Chapter 13. State Machines

We have mentioned workflows several times in the preceding chapters. A workflow can be simply defined as a sequence of operations or steps that make up a work process. Many tasks that we perform as cloud or systems administrators can be broken down into simple workflow steps:

  1. Do something.

  2. Do something.

  3. Do something.

CloudForms Automate allows us to add intelligence to our workflow steps by defining steps as states. Each state is capable of performing pre and postprocessing around the main task, and can handle and potentially recover from errors that occur while performing the task (see Table 13-1).
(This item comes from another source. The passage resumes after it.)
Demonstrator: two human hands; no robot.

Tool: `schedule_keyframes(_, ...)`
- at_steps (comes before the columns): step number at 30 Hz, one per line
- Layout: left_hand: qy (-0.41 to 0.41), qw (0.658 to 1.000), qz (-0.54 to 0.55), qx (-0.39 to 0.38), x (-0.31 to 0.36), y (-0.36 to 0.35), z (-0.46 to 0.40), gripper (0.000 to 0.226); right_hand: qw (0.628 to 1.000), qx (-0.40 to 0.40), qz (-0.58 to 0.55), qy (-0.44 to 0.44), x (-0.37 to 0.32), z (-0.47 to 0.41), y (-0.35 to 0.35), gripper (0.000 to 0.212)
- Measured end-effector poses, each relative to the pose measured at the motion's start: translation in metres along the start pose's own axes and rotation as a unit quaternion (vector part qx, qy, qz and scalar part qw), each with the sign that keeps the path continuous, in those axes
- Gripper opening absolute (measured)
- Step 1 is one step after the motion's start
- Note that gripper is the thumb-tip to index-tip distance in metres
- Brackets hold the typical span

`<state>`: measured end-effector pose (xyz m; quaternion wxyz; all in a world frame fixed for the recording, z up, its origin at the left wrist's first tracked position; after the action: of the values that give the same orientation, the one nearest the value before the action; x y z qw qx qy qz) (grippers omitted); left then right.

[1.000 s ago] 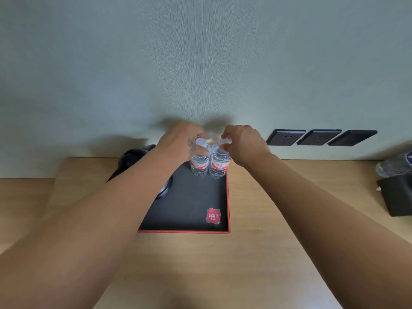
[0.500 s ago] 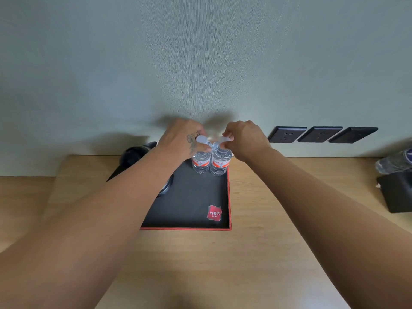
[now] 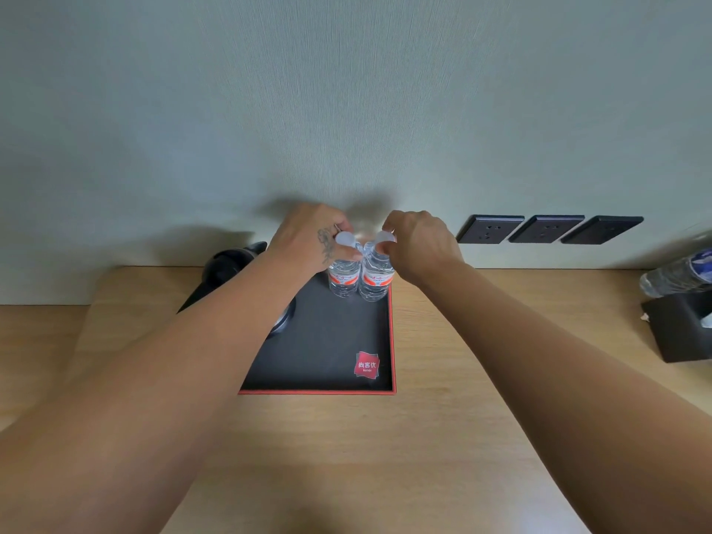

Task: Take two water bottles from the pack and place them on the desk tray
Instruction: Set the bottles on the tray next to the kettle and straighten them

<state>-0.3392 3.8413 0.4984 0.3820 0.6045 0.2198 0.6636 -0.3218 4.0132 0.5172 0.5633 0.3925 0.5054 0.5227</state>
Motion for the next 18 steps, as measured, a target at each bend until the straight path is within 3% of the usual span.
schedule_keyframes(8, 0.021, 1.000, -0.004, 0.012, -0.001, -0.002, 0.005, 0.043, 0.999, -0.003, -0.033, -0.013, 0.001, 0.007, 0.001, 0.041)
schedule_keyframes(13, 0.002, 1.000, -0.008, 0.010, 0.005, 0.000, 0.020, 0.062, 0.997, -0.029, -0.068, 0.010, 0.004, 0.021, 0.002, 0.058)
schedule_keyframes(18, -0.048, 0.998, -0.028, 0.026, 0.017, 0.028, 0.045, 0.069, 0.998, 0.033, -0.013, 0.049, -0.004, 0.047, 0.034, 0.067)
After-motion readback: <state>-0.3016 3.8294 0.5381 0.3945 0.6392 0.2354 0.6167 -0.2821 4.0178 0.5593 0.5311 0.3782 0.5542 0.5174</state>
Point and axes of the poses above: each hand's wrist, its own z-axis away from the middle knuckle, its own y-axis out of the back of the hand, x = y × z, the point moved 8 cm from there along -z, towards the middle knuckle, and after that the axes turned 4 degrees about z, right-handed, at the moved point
Individual states can enter a retry loop, with the maximum number of retries and overall timeout for the state being definable.

Table 13-1. Adding intelligence to workflow steps via states
Step On entry Task On exit On error

1

Preprocess before doing something.

Do something.

Postprocess after doing something.

Handle any errors while doing something.

2

Preprocess before doing something.

Do something.

Postprocess after doing something.

Handle any errors while doing something.

3

Preprocess before doing something.

Do something.

Postprocess after doing something.

Handle any errors while doing something.

When we assemble several of these intelligent states together, it becomes an Automate state machine. The logic flow through an Automate state machine is shown in Figure 13-1.

mcla 1301
Figure 13-1. Simple Automate state machine workflow

Building a State Machine

We build an Automate state machine in much the same way that we define any other class schema. One of the types of schema field is a state, and if we construct a class schema definition comprising a sequence of states, this then becomes a state machine.

Tip

A state machine schema should comprise only assertions, attributes, or states. We should not have any schema lines that have a Type field of Relationship in a state machine.

State Machine Schema Field Columns

If we look at all of the attributes that we can add for a schema field, in addition to the familar Name, Description, and Value headings, we see a number of column headings that we haven’t used so far (see Figure 13-2).

mcla 1302
Figure 13-2. Schema field column headings

The schema columns for a state machine are the same as in any other class schema, but we use more of them.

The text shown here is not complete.